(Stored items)
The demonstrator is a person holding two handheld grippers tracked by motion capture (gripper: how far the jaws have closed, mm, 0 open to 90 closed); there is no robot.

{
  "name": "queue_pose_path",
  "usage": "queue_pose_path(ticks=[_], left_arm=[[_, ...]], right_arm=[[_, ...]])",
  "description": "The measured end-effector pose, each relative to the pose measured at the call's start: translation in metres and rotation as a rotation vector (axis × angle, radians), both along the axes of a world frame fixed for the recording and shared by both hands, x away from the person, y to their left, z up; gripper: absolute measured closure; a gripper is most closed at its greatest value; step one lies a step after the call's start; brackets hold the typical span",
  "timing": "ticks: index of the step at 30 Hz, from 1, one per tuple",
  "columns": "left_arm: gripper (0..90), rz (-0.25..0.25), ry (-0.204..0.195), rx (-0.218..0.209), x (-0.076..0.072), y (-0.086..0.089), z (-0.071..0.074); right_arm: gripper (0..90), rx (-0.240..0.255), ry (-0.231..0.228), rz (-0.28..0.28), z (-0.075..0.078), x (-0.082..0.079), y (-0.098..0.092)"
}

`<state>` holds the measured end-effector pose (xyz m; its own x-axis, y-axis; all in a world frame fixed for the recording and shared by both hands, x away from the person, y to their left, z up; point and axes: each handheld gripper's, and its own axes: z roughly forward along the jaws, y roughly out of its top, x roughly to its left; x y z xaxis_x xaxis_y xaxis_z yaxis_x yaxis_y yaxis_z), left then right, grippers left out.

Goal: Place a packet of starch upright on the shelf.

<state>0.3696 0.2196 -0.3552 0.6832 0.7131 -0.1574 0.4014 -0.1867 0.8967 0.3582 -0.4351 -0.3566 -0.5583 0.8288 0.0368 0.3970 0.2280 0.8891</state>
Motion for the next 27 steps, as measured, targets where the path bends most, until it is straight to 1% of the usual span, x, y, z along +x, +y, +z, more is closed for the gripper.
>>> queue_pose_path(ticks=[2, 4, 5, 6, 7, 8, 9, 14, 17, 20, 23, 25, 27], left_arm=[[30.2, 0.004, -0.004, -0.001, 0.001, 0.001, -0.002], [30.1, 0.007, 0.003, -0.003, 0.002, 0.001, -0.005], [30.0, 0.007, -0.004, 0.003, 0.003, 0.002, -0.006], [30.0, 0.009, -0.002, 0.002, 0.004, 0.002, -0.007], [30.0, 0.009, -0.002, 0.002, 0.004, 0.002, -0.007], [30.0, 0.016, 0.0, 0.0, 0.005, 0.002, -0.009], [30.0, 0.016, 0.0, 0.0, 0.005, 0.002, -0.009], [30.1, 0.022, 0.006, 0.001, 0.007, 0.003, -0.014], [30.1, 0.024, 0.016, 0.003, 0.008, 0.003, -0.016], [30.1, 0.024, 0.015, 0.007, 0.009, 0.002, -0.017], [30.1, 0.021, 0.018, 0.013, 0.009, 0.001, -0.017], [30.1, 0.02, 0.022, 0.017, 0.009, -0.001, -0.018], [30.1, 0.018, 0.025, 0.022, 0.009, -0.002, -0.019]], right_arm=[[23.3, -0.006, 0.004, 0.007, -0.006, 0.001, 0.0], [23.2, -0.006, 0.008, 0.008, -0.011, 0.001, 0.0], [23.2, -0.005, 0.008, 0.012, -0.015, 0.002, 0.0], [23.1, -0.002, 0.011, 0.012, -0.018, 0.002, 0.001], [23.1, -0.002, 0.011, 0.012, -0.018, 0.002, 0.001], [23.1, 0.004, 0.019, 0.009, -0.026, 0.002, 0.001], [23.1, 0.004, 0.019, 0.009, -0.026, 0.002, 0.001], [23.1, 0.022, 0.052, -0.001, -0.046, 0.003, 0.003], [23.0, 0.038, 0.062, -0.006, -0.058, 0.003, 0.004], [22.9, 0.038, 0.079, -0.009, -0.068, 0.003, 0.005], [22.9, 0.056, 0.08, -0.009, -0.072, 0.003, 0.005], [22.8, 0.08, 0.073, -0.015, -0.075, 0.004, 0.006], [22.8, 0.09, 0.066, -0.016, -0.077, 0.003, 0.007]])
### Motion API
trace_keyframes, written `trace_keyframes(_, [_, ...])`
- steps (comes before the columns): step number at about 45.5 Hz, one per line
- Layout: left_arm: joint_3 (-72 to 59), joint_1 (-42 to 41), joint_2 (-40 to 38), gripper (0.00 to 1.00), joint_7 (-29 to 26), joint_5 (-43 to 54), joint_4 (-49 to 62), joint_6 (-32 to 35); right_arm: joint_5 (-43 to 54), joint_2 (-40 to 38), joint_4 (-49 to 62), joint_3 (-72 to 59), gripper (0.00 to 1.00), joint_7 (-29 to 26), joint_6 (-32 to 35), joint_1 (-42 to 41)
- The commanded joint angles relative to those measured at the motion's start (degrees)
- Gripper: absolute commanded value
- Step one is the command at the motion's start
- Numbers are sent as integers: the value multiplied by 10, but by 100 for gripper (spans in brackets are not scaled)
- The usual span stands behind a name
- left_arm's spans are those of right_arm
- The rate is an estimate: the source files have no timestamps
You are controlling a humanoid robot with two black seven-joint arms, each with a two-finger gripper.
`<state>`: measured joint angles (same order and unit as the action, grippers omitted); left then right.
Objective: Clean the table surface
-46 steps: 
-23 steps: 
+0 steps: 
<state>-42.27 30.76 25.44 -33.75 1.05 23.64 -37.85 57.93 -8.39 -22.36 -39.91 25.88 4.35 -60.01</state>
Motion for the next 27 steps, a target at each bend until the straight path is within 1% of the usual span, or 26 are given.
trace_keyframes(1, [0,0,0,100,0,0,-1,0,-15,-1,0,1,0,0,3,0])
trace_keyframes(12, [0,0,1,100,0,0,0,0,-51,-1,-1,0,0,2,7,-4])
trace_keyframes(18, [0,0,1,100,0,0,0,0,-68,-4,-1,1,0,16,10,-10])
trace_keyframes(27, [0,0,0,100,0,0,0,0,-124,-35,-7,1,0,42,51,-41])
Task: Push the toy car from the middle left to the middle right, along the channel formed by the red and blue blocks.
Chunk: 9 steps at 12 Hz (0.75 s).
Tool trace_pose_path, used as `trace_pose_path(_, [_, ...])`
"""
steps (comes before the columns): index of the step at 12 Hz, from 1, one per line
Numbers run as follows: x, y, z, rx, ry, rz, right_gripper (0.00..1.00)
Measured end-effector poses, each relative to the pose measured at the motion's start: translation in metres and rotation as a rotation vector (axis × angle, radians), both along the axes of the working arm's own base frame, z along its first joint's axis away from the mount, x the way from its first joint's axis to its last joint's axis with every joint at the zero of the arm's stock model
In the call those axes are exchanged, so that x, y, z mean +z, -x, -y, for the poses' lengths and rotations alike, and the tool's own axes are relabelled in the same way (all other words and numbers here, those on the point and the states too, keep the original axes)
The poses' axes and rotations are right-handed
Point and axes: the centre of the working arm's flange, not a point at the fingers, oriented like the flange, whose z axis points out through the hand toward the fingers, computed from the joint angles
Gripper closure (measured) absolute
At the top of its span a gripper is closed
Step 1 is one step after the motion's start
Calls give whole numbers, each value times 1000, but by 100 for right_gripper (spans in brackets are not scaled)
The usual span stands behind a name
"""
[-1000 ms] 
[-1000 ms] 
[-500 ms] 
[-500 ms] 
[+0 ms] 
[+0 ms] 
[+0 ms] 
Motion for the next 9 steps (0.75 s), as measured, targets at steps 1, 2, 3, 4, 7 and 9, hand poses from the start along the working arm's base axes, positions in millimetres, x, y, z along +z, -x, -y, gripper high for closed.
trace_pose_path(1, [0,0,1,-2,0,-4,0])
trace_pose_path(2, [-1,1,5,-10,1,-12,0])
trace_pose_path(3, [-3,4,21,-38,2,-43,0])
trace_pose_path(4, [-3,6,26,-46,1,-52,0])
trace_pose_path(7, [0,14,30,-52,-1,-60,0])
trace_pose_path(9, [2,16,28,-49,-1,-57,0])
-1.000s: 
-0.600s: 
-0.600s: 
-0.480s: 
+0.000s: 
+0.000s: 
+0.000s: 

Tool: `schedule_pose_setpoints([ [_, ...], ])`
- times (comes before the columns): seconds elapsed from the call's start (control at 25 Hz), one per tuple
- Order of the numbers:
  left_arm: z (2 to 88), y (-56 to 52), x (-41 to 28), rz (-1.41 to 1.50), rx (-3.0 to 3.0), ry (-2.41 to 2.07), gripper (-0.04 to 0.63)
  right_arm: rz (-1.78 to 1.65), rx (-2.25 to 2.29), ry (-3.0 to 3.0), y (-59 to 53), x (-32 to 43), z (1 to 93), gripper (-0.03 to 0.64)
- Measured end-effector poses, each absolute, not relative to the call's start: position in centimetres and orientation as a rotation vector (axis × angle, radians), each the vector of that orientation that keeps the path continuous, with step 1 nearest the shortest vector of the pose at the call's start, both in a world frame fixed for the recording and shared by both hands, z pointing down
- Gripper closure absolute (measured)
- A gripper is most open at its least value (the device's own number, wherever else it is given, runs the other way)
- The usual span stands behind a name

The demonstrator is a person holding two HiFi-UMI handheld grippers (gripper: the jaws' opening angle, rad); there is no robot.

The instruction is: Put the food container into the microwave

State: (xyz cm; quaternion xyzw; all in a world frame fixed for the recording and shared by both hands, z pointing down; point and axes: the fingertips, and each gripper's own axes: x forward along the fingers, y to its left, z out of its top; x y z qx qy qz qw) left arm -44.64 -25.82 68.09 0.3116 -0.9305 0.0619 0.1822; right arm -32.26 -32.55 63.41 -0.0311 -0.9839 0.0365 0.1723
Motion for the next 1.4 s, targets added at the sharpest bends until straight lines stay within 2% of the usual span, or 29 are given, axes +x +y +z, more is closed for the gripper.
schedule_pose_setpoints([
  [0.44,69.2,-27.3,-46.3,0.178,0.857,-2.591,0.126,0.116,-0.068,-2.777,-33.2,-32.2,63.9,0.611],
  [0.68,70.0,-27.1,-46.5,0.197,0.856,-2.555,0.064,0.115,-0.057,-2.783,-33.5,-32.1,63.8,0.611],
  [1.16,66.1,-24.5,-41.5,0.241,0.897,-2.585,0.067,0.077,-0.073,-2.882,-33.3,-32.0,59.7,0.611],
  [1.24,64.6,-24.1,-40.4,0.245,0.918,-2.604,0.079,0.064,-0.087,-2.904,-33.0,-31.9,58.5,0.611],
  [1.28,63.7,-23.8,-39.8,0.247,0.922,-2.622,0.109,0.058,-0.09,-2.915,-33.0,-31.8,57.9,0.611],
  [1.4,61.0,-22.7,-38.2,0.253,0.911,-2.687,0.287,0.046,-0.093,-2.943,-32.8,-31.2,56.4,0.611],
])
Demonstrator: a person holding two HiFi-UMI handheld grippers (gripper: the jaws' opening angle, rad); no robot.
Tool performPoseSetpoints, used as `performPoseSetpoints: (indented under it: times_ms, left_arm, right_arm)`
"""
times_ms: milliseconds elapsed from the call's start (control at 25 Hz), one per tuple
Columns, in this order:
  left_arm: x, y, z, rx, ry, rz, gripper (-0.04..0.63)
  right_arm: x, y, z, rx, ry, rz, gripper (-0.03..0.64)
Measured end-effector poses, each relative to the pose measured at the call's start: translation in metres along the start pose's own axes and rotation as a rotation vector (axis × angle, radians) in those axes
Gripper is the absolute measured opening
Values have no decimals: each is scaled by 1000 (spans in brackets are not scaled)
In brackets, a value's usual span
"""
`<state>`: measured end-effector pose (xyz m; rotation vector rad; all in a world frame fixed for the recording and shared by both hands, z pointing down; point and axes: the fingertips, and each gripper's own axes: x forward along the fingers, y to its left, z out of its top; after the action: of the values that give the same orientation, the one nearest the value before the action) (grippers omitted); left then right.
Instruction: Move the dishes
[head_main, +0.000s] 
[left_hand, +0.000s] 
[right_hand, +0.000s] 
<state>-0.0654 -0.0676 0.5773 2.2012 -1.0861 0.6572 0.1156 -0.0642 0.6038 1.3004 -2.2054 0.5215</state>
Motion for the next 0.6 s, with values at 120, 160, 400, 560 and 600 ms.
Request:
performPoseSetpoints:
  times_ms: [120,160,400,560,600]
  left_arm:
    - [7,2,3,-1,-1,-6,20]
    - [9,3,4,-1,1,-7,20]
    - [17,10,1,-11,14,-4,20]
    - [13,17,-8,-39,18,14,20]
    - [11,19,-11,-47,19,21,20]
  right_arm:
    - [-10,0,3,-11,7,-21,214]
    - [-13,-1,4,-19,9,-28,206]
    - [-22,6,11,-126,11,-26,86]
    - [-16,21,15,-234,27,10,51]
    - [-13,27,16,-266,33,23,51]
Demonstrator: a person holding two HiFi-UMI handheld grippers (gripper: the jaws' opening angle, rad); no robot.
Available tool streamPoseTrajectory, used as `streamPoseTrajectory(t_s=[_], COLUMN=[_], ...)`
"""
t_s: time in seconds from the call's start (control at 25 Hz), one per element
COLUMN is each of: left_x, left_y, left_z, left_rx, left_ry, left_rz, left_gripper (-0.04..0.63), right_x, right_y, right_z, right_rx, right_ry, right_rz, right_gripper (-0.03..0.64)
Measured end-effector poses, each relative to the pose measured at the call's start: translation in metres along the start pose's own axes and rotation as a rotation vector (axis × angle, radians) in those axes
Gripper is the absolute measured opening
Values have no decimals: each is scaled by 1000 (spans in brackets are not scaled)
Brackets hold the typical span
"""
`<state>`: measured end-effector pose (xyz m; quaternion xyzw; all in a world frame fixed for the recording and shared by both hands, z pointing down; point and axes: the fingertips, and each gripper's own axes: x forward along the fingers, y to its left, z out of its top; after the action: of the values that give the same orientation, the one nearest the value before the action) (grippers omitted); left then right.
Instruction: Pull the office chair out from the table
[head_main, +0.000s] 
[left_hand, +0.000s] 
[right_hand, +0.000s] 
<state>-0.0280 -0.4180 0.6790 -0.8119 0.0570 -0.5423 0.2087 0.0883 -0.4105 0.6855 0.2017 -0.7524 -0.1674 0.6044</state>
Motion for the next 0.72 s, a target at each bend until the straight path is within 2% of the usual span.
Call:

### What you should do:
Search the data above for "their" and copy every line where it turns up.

### Exercise solution:
  "description": "The measured end-effector pose, each relative to the pose measured at the call's start: translation in metres and rotation as a rotation vector (axis × angle, radians), both along the axes of a world frame fixed for the recording and shared by both hands, x away from the person, y to their left, z up; gripper: absolute measured closure; a gripper is most closed at its greatest value; step one lies a step after the call's start; brackets hold the typical span",
`<state>` holds the measured end-effector pose (xyz m; its own x-axis, y-axis; all in a world frame fixed for the recording and shared by both hands, x away from the person, y to their left, z up; point and axes: each handheld gripper's, and its own axes: z roughly forward along the jaws, y roughly out of its top, x roughly to its left; x y z xaxis_x xaxis_y xaxis_z yaxis_x yaxis_y yaxis_z), left then right, grippers left out.

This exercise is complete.